Background: The apoptotic speck-like protein containing a caspase recruitment domain (ASC) is the essential adaptor protein for caspase 1 mediated interleukin (IL)-1beta and IL-18 processing in inflammasomes. It bridges activated Nod like receptors (NLRs), which are a family of cytosolic pattern recognition receptors of the innate immune system, with caspase 1, resulting in caspase 1 activation and subsequent processing of caspase 1 substrates. Hence, macrophages from ASC deficient mice are impaired in their ability to produce bioactive IL-1beta. Furthermore, we recently showed that ASC translocates from the nucleus to the cytosol in response to inflammatory stimulation in order to promote an inflammasome response, which triggers IL-1beta processing and secretion. However, the precise regulation of inflammasomes at the level of ASC is still not completely understood. In this study we identified and characterized three novel ASC isoforms for their ability to function as an inflammasome adaptor.
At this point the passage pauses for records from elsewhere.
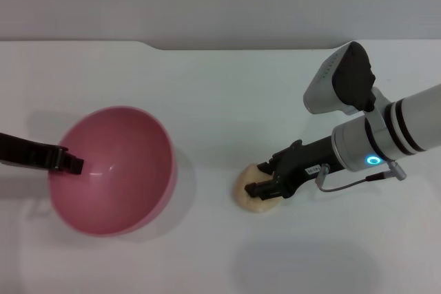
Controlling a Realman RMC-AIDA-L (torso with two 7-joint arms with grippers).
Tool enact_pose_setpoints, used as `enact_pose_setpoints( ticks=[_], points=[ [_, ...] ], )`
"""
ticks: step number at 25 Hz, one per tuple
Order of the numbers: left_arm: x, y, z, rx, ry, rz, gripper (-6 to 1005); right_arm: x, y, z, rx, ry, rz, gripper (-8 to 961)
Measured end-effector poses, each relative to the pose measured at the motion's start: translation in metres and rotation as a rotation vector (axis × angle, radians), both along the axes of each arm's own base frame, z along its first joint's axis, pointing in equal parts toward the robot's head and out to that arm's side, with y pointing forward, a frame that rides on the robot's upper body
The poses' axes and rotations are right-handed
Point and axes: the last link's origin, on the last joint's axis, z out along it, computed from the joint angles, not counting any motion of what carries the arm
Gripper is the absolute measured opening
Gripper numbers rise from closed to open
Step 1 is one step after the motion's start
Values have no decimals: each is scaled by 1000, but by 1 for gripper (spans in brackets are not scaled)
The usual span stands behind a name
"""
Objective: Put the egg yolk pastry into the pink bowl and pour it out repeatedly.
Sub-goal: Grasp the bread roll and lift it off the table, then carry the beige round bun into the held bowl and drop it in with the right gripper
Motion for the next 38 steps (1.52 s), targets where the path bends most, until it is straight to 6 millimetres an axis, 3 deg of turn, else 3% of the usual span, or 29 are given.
enact_pose_setpoints(
  ticks=[5,10,19,23,24,29,33,38],
  points=[
    [5,3,-3,-10,4,-17,-1,3,1,4,12,10,-14,498],
    [9,7,-9,-29,2,-27,-1,5,5,17,48,55,-51,405],
    [21,22,-43,-129,12,-61,-1,3,5,78,158,192,-31,285],
    [36,30,-66,-201,40,-109,-1,-15,-1,107,162,262,41,251],
    [39,31,-69,-210,44,-118,-1,-31,-6,119,142,307,100,244],
    [66,38,-91,-259,69,-196,-1,-60,-15,127,76,354,214,213],
    [86,44,-104,-264,101,-249,-2,-80,-22,109,-25,315,293,184],
    [97,46,-109,-267,101,-272,-2,-81,-27,85,-105,218,327,142]
  ],
)
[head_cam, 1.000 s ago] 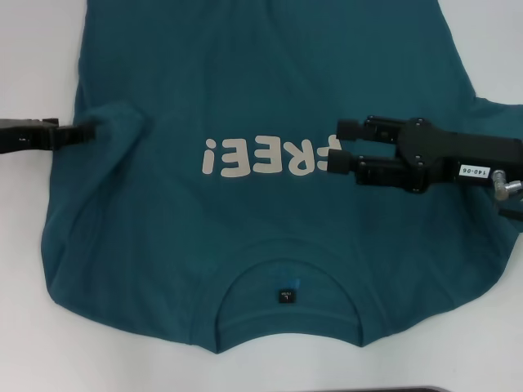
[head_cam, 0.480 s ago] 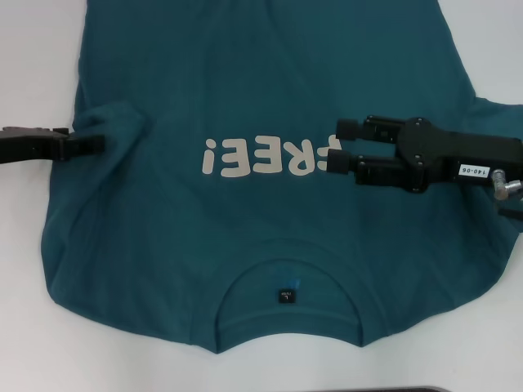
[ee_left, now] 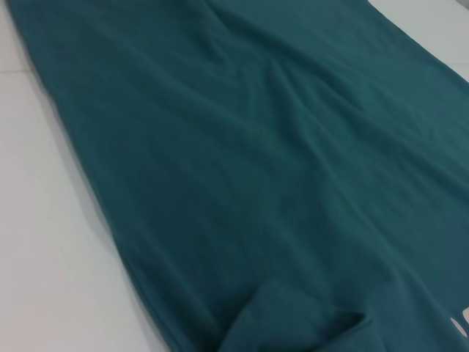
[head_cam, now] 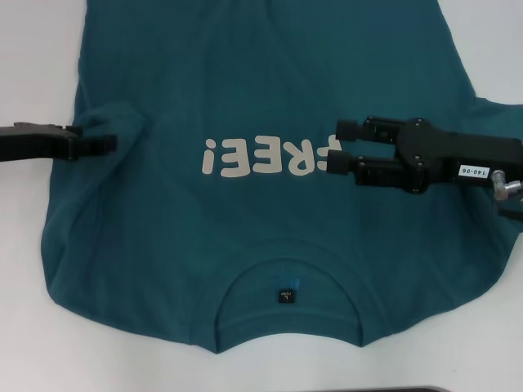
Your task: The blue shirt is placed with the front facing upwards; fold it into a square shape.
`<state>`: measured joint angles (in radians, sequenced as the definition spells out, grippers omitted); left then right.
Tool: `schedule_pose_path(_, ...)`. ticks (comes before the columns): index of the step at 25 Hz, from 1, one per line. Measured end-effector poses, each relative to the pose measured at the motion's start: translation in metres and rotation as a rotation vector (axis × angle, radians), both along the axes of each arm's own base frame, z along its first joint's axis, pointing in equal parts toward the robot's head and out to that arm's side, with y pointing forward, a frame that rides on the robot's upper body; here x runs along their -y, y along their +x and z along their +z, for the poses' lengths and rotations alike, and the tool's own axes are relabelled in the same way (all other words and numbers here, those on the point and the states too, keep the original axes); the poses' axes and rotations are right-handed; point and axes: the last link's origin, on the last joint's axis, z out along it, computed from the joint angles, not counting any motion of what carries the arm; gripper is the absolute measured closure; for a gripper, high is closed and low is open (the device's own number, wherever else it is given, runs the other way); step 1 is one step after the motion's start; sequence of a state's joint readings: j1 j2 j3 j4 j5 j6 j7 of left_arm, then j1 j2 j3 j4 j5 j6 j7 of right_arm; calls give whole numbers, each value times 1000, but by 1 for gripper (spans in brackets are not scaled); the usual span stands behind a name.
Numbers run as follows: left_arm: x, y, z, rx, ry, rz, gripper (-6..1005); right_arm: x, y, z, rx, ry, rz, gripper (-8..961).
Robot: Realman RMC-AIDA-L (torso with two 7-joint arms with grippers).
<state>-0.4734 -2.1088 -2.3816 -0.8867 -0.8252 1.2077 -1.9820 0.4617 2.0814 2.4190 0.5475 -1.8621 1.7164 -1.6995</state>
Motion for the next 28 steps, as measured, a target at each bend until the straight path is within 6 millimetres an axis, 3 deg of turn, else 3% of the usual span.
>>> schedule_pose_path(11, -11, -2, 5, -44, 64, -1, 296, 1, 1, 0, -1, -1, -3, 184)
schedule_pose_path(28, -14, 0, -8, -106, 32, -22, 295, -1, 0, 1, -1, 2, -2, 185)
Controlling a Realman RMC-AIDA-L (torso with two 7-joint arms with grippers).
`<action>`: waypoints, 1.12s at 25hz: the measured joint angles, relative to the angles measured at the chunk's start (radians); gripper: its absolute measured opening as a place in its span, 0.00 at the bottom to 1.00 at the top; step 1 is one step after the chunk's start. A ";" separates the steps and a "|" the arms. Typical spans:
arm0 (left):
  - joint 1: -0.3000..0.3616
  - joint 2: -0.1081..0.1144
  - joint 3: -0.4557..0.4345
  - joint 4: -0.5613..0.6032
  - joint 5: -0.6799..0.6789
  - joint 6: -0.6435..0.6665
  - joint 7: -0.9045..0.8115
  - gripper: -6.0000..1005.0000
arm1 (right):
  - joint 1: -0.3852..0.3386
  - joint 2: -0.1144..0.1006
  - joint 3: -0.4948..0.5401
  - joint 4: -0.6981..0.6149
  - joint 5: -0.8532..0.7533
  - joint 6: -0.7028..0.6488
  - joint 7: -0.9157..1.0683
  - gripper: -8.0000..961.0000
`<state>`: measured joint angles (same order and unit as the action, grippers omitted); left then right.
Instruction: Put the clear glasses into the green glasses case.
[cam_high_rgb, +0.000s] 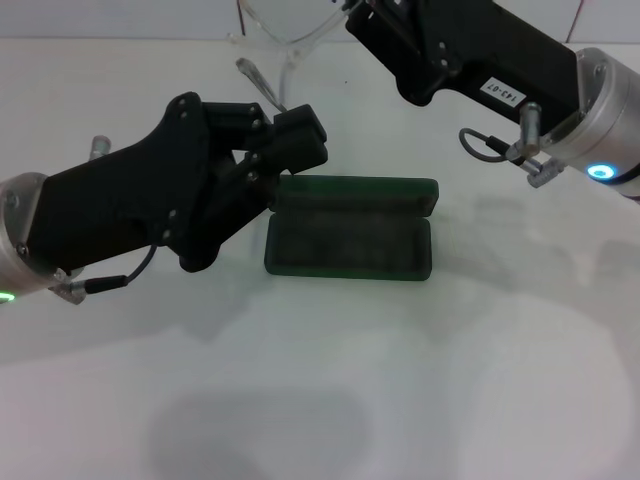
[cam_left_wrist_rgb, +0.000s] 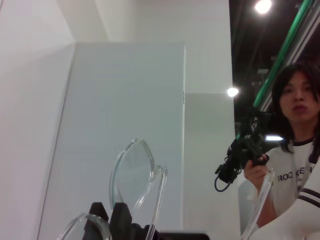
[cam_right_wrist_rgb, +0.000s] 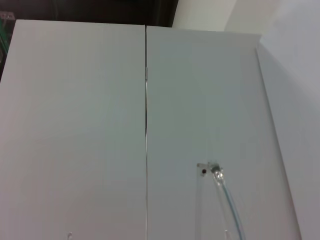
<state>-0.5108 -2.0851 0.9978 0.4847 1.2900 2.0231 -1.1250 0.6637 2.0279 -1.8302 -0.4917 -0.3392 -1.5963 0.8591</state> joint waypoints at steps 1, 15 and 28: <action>0.000 0.000 0.000 0.000 0.000 0.000 0.002 0.09 | 0.000 0.000 -0.001 0.000 -0.001 0.001 0.000 0.13; -0.002 0.000 -0.001 -0.002 -0.011 -0.001 0.018 0.08 | 0.013 0.000 -0.030 0.017 -0.008 0.018 0.001 0.13; -0.003 -0.001 -0.001 -0.011 -0.012 -0.006 0.031 0.07 | 0.024 0.000 -0.062 0.016 -0.009 0.031 0.001 0.13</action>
<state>-0.5140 -2.0858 0.9971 0.4740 1.2777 2.0170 -1.0937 0.6876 2.0279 -1.8926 -0.4761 -0.3481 -1.5654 0.8604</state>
Methods: To establish the ability of ASC and ASC isoforms as functional inflammasome adaptors, IL-1beta processing and secretion was investigated by ELISA in inflammasome reconstitution assays, stable expression in THP-1 and J774A1 cells, and by restoring the lack of endogenous ASC in mouse RAW264.7 macrophages. In addition, the localization of ASC and ASC isoforms was determined by immunofluorescence staining.

Results: The three novel ASC isoforms, ASC-b, ASC-c and ASC-d display unique and distinct capabilities to each other and to full length ASC in respect to their function as an inflammasome adaptor, with one of the isoforms even showing an inhibitory effect. Consistently, only the activating isoforms of ASC, ASC and ASC-b, co-localized with NLRP3 and caspase 1, while the inhibitory isoform ASC-c, co-localized only with caspase 1, but not with NLRP3. ASC-d did not co-localize with NLRP3 or with caspase 1 and consistently lacked the ability to function as an inflammasome adaptor and its precise function and relation to ASC will need further investigation.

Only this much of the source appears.